After the board gives its recommendation, final control of company direction and its pay policies is in the hands of shareholders, who have the right to vote for or against a company’s board of directors. This seems like control, but it is illusory unless an outright companywide proxy battle is undertaken. Absent a proxy battle, the vote is more like a management endorsement, as shareholders are given the opportunity to vote yes or no for individuals on a preselected slate. Furthermore, control of many companies is effectively held by institutions with large shareholder positions, and they are generally indifferent to company oversight if the stock is doing well. They defer that responsibility to the company’s board of directors. If, on the other hand, they are displeased with company performance, they sell the stock. Seldom are they interested in company reforms.

But on the specific matter of executive pay, U.S. Securities and Exchange Commission regulations require companies to ask shareholders for a vote approving or disapproving executive pay. This gives shareholders the right to express themselves on that specific issue, but it is advisory only. At many shareholder meetings, the vote is announced with a dismissive summary comment: approved by a majority. Of course, neither the board nor management is eager to discuss the matter in detail.

In another article the same day that the executive pay story was presented, Star Tribune columnist Lori Sturdevant discussed legislative pay that’s stuck at $31,000 and the difficulty in making it more competitive. Perhaps business executives should be in charge of legislative pay; they would then hire consultants. Alternately, legislators might be put in charge of executive pay; they would keep it under tight public control. But this is probably not a good idea, as new distortions surely would result.

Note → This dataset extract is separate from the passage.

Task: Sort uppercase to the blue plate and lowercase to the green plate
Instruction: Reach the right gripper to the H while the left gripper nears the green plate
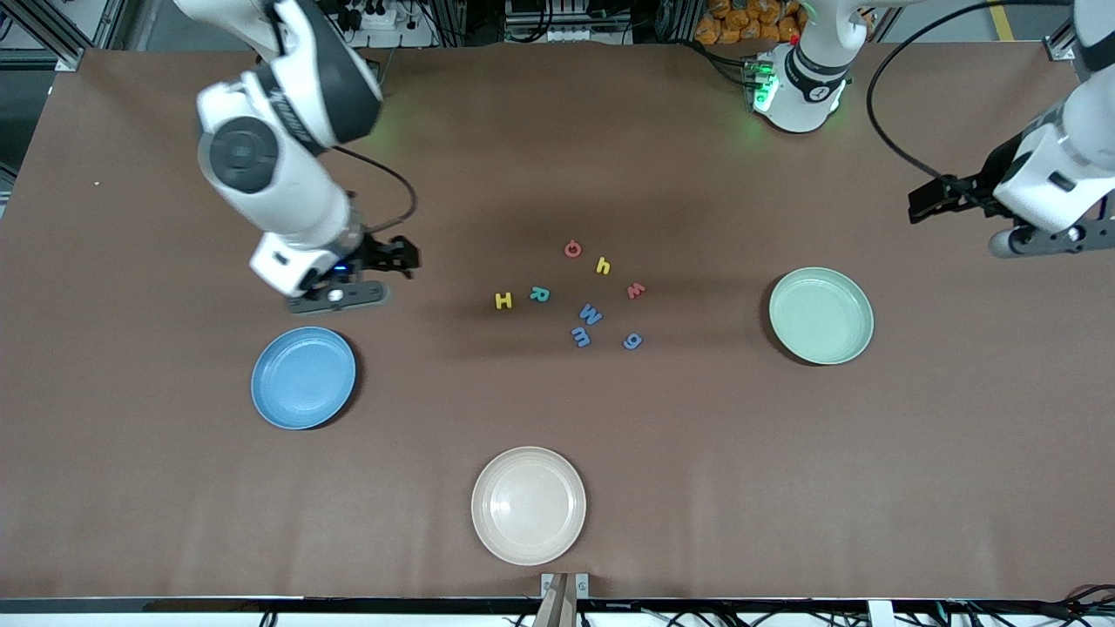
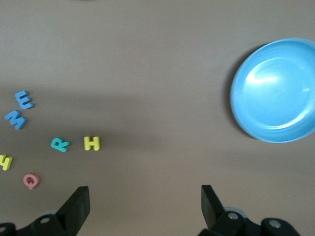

So thank you, Star Tribune, for giving the compensation information major coverage. It is important to individual companies, and it is important to society as a whole. Primary responsibility for executive pay should lie with a company’s board of directors. Let’s hope they exercise some independent judgment. Next, it belongs to shareholders, but they are unlikely to be effective unless they form a dissenting group.

 

Donald M. Hall, of Minneapolis, is the author of the “Generation of Wealth, the rise of Control Data and how it inspired an era of innovation and investment in the Upper Midwest.”